Weissger commented 4 years ago

After looking into different ontologies used to represent and share information on machine learning experiments, algorithms and tasks, it seems like most of them are not in active development anymore. Is this also the case for ML-Schema? If development was abandoned, it would be great to get your insights why the efforts weren't worth pursuing anymore.

diegoesteves commented 4 years ago

Hi Weissger,

I would not say it was abandoned. It really depends on what you want to accomplish. IMO the main problem that still persists is the fact that there is no easy way to generate the metadata, and researchers don't really have time for that (i.e., a classic problem w.r.t. metadata generation). The (old school) solution for that was the adoption of Workflow systems (that started with Bioinformatic folks), but the trade-off here is that people lose flexibility (i.e., what about a person working just on a Juypter notebook and/or with a specific ML library?). They are still fine if you have a use case that is fully supported by one of those.

I - personally - explored several attempts to bridge this gap (i.e., no workflow system) e.g., 1) Library to generate the metadata more easily (like a logger), 2) then a template-based solution that implements interfaces to deal with the generation. None of those are actually the best solutions and I am not satisfied myself because they still imply some level of engineering added to achieve the main goal (i.e., automatic metadata generation)

In the short-term what I can see as a solution is to implement these vocabularies and have the embedded into existing ML frameworks (e.g., scikit learn). I guess J. Vanschoren did that for Expose, or even ML-Schema? This way one can generate the metadata in a more transparent way.

In the long term, is to create models to read your code and perform this task fully automated. Let me know if you'd like to discuss further :-)

Weissger commented 4 years ago

Hi @diegoesteves,

thank you very much for the quick response! Your invitation to discuss is accepted happily. :-)

I feel in a similar way about the metadata management and the hinderances of their employment based on time constraints for researchers, usability of libraries and templates, technical implications of workflow systems et cetera. I think I might be at an early point of your journey, but with a slightly different approach.

As much as I adore platforms like openml, in practice the loss of flexibility and additional overhead is a price a lot of people are not willing to pay. If we stay in the context of python seamlessly integrated libraries like Sacred "feel" most helpful, when working with them. Sacred unfortunately misses a lot of standardisation and depth in its features. It can't and doesn't want to solve some of the problems related to metadata generation, like semantic harmonization or automatisation. It is only a tool making the manual process easier. In my opinion something like MLflow on the other hand might provide enough benefits, for people to start structuring their python data science experiments a bit more. Nevertheless Mlflow is also very limited in it's interpretation of results and encoding of semantic meaning.
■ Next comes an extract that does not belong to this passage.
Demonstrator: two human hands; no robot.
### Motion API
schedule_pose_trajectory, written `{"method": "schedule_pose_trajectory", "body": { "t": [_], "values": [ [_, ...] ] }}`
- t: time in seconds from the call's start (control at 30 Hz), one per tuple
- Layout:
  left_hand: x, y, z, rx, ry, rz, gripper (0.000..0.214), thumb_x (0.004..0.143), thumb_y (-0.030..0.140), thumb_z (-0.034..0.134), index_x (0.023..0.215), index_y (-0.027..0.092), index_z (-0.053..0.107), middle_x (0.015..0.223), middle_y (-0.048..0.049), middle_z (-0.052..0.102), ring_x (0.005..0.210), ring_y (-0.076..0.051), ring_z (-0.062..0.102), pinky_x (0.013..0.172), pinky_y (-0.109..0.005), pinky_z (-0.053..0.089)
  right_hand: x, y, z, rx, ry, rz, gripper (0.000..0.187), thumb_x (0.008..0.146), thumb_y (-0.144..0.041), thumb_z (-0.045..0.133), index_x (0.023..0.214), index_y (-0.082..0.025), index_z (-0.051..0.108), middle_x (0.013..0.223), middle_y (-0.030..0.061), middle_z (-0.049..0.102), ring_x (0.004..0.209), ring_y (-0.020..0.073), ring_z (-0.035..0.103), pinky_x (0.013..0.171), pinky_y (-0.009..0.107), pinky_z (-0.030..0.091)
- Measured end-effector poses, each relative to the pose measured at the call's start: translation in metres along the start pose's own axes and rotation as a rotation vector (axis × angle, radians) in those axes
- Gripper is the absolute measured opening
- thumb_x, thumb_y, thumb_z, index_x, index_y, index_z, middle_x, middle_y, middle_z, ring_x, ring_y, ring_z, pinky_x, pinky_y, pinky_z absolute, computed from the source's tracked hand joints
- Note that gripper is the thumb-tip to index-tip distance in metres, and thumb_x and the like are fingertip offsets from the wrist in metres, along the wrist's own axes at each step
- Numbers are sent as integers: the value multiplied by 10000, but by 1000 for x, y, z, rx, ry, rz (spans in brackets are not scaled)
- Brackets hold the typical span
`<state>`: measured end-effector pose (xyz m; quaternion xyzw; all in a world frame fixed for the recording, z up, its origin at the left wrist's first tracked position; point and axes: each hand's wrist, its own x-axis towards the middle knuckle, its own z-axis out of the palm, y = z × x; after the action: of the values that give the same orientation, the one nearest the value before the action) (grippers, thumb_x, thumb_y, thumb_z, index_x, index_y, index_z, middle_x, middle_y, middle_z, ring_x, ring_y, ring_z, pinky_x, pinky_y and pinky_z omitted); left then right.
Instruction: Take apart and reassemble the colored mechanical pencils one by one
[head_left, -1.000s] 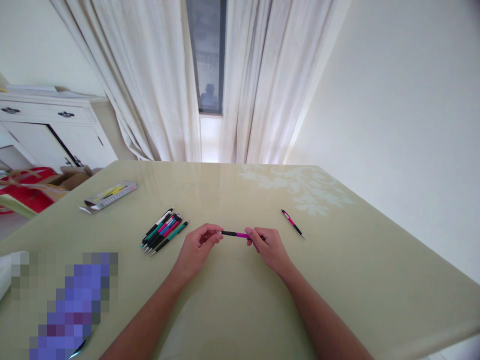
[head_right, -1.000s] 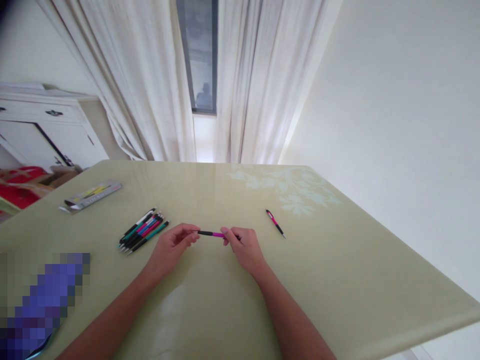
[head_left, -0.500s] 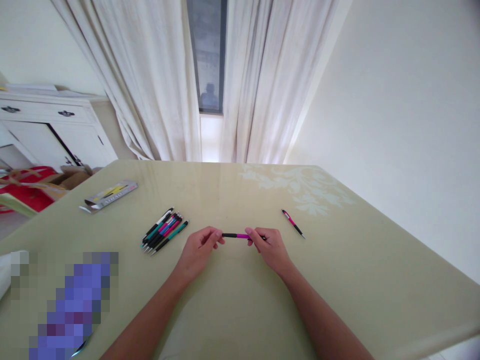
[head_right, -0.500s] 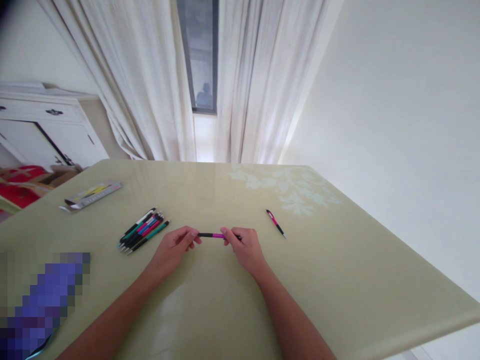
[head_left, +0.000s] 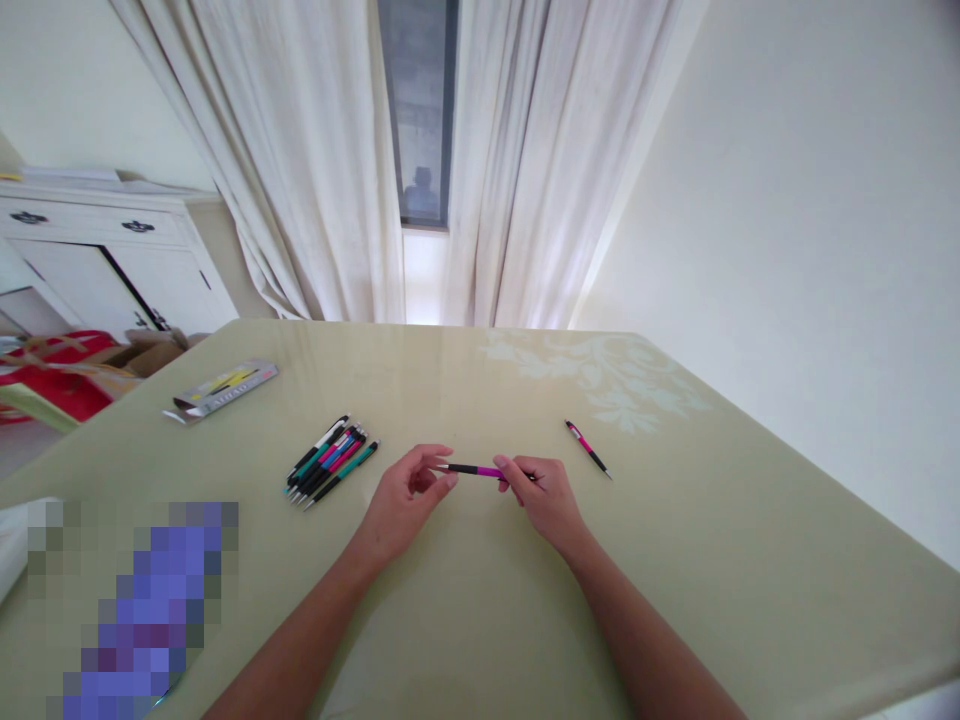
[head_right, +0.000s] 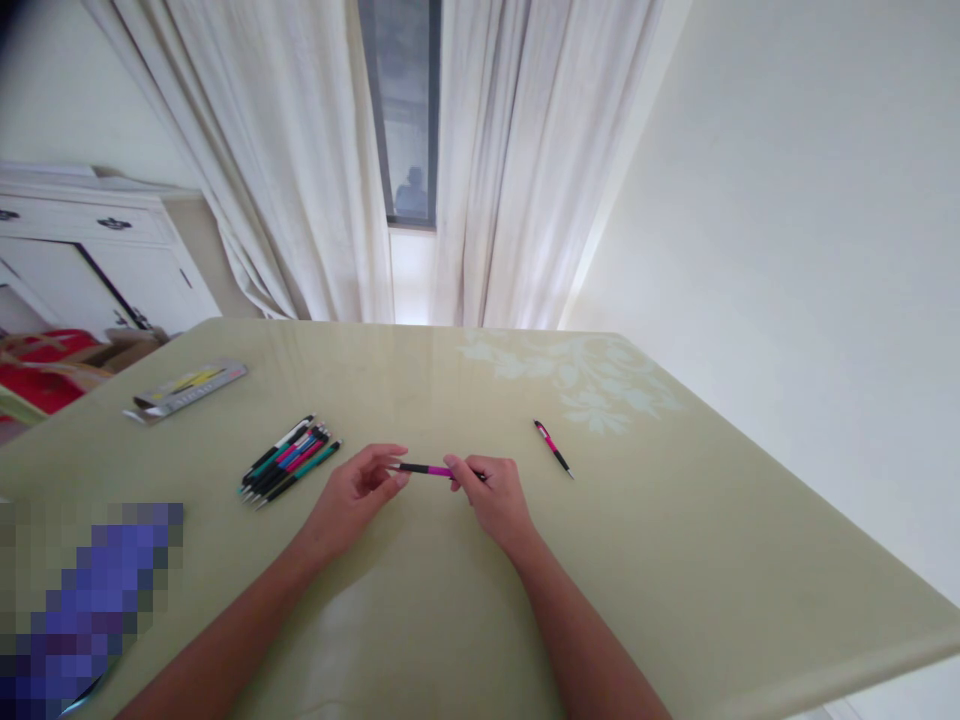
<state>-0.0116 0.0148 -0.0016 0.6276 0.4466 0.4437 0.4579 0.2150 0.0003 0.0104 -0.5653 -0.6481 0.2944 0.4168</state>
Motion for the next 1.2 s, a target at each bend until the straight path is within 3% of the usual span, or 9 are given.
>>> {"method": "schedule_pose_trajectory", "body": {
  "t": [0.17, 0.33, 0.5, 0.6, 0.7, 0.9, 1.2],
  "values": [
    [1, 5, 0, -5, -50, -37, 411, 925, 544, 580, 834, 180, 748, 727, -30, 708, 596, -151, 571, 581, -253, 457, -1, -1, 0, -9, 5, -9, 557, 947, -580, 562, 607, -168, 723, 446, -33, 438, 442, 107, 387, 457, 241, 286],
    [1, 9, -2, -56, -24, -16, 364, 888, 528, 654, 974, 197, 778, 791, -30, 749, 637, -157, 597, 612, -258, 483, 0, -3, 0, 8, 9, -17, 538, 944, -553, 571, 597, -167, 712, 447, -34, 433, 445, 104, 383, 465, 242, 282],
    [1, 5, -2, -78, -35, -77, 401, 909, 545, 628, 828, 178, 767, 716, -36, 745, 574, -140, 558, 568, -245, 457, -1, -3, 0, -1, -3, -28, 507, 930, -539, 594, 611, -167, 721, 453, -34, 430, 452, 104, 364, 459, 243, 261],
    [1, 2, -1, -112, 0, -37, 314, 862, 488, 714, 939, 187, 766, 797, -37, 776, 640, -149, 598, 612, -244, 485, -1, -4, 0, 15, 4, -3, 509, 923, -541, 600, 594, -169, 713, 451, -36, 416, 452, 104, 357, 456, 243, 258],
    [1, 1, 0, -132, -1, -29, 351, 899, 506, 667, 1009, 186, 761, 818, -44, 778, 667, -157, 620, 630, -254, 504, -1, -6, -1, 32, 22, 0, 496, 914, -529, 611, 588, -166, 708, 451, -33, 427, 451, 104, 359, 458, 244, 262],
    [0, 6, 0, -86, -78, -55, 418, 917, 544, 619, 816, 163, 760, 716, -43, 750, 569, -134, 563, 544, -236, 461, 1, -6, -1, 45, 12, -11, 474, 904, -518, 625, 603, -163, 714, 456, -36, 431, 453, 100, 356, 457, 242, 254],
    [-3, 11, 1, -30, -84, -16, 360, 935, 490, 616, 865, 174, 774, 780, -42, 773, 628, -138, 603, 603, -232, 486, 4, -3, -3, 159, -29, 83, 562, 899, -615, 610, 559, -168, 645, 437, -39, 412, 438, 99, 333, 454, 253, 236]
  ]
}}
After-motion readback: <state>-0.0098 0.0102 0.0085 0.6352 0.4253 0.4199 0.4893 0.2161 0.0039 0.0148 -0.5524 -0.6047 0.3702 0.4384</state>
Results are more often than not unstructured themselves and the whole project is still in its infancy regarding its tool infrastructure etc. Other current candidates could be found in DVC or also less open projects like wandb.

I don't know if the short-term solution of embedding implementations of these vocabularies into existing ML frameworks is feasible in a large scale. How exactly do you envision this? I'm unsure about the formats OpenML is providing since Exposé is listed as Legacy resource and also the MLSchema example RDF export doesn't seem to adhere to the defined structure anymore.

Currently I'm working on a toolset with a very small team (which certainly also needs some work before it could be considered production ready) to tackle the problem in a hopefully modular and unintrusive way. I envision a python library which just needs to be imported and which tries to track your subsequent code execution based on different means. On the one hand you want to track your results and metadata automatically, without additional effort for the researcher and on the other hand you need to support flexible workarounds for new prototypes, special cases etc. Sometimes tracking the experiment in context of the semantic definitions might not be feasible at all and the toolset shouldn't be a hinderance for the user.

As frameworks, libraries, tools and new versions are springing up like mushrooms in the domain of data science I only see community driven efforts as possible solution. While this sounds nice and practical (it's like outsourcing all the work) some things need to be done to do that successfully. The usability of the approach needs to be great for the enduser - that's a given. The value provided has to be high enough, that people are willing to invest the engineering effort to create an open solution for the community (and or communicate their data) and a price will have to be payed with a tradeoff on data quality (ex. missing entries if something couldn't be extracted).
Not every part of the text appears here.